■ ACTION ITEM: Print the listing below exactly, images excluded.

━━━━━━━━━━━━━━━━

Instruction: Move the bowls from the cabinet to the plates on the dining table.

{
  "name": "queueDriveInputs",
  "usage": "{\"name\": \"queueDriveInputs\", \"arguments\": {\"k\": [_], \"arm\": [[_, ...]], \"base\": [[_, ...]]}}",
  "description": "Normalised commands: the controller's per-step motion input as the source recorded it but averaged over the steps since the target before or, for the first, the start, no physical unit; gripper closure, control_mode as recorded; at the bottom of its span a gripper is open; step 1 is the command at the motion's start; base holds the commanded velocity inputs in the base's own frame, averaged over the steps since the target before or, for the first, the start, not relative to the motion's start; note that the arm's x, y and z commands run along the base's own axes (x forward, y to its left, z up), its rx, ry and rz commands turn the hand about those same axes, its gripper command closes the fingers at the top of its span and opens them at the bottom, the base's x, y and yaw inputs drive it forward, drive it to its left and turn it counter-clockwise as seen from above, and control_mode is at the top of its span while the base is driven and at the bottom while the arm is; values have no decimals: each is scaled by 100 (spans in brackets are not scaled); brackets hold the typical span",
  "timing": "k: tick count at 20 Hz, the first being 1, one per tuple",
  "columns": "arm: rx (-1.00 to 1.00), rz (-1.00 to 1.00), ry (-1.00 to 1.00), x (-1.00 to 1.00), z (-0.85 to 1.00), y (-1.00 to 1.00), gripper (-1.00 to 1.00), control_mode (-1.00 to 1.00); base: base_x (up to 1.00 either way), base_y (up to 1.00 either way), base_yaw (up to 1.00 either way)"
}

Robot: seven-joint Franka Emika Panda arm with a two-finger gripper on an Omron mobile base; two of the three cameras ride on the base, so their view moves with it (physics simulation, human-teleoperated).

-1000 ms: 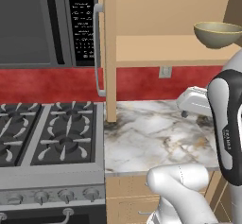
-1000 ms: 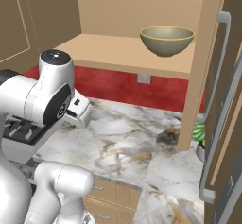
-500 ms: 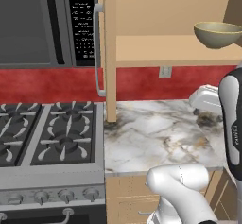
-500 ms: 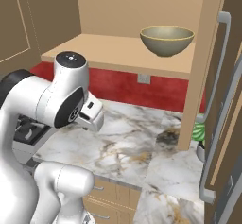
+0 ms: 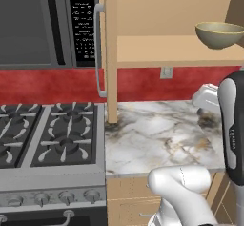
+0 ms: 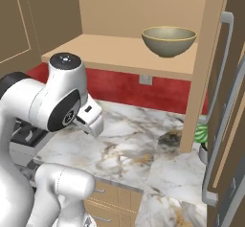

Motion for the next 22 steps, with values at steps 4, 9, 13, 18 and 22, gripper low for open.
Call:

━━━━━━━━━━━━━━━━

■ EXERCISE RESULT:
Instruction: Move the bowls from the cabinet to the plates on the dining table.

{
  "name": "queueDriveInputs",
  "usage": "{\"name\": \"queueDriveInputs\", \"arguments\": {\"k\": [_], \"arm\": [[_, ...]], \"base\": [[_, ...]]}}",
  "description": "Normalised commands: the controller's per-step motion input as the source recorded it but averaged over the steps since the target before or, for the first, the start, no physical unit; gripper closure, control_mode as recorded; at the bottom of its span a gripper is open; step 1 is the command at the motion's start; base holds the commanded velocity inputs in the base's own frame, averaged over the steps since the target before or, for the first, the start, not relative to the motion's start; note that the arm's x, y and z commands run along the base's own axes (x forward, y to its left, z up), its rx, ry and rz commands turn the hand about those same axes, its gripper command closes the fingers at the top of its span and opens them at the bottom, the base's x, y and yaw inputs drive it forward, drive it to its left and turn it counter-clockwise as seen from above, and control_mode is at the top of its span while the base is driven and at the bottom while the arm is; values have no decimals: each is scaled by 100 (spans in brackets are not scaled); brackets hold the typical span",
  "timing": "k: tick count at 20 Hz, the first being 1, one per tuple",
  "columns": "arm: rx (-1.00 to 1.00), rz (-1.00 to 1.00), ry (-1.00 to 1.00), x (-1.00 to 1.00), z (-0.85 to 1.00), y (-1.00 to 1.00), gripper (-1.00 to 1.00), control_mode (-1.00 to 1.00); base: base_x (up to 1.00 either way), base_y (up to 1.00 either way), base_yaw (up to 1.00 either way)"
}

Robot: seven-joint Franka Emika Panda arm with a two-finger gripper on an Omron mobile base; two of the three cameras ride on the base, so their view moves with it (physics simulation, human-teleoperated).

-1000 ms: 
-1000 ms: 
-500 ms: 
-500 ms: 
+0 ms: 
+0 ms: 

Motion for the next 22 steps, with values at steps 4, 9, 13, 18 and 22, gripper low for open.
Call:

This answer is complete as written.